| Action item |
Copy each line of the listing where the word "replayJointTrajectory" can be found.

| Recorded data |
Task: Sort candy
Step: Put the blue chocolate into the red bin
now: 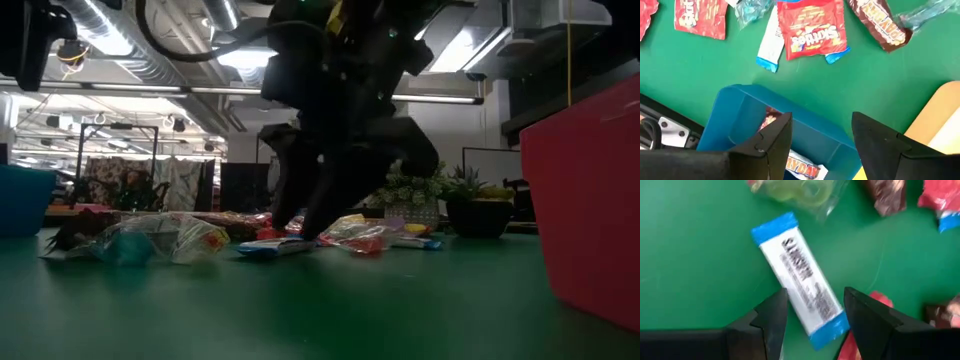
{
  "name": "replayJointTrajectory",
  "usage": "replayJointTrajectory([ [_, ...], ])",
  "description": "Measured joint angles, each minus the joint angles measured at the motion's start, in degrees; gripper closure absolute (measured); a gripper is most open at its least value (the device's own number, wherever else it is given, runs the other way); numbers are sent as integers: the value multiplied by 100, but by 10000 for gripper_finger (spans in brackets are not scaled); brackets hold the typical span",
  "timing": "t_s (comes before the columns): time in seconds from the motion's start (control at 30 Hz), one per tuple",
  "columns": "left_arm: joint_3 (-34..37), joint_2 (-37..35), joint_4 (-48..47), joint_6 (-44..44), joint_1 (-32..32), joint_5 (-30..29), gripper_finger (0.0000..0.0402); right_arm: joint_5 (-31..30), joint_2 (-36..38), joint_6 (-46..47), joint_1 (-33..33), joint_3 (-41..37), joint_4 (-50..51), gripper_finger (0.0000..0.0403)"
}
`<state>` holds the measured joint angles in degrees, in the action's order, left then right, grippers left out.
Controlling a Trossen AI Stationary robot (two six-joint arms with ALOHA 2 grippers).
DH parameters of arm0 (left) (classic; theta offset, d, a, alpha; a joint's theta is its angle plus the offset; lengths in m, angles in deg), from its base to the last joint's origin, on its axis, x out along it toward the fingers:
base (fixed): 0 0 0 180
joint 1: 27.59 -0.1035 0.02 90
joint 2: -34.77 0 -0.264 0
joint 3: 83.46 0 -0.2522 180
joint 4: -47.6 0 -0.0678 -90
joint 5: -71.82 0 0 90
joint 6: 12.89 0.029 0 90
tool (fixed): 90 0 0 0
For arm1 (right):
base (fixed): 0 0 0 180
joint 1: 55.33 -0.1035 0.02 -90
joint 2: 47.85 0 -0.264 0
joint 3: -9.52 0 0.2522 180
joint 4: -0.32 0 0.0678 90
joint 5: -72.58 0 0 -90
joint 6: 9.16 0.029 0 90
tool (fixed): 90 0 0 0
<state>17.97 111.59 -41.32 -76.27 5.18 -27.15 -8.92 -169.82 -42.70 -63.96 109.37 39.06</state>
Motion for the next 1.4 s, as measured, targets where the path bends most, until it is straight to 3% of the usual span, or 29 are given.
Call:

| Task response |
  "name": "replayJointTrajectory",
  "usage": "replayJointTrajectory([ [_, ...], ])",

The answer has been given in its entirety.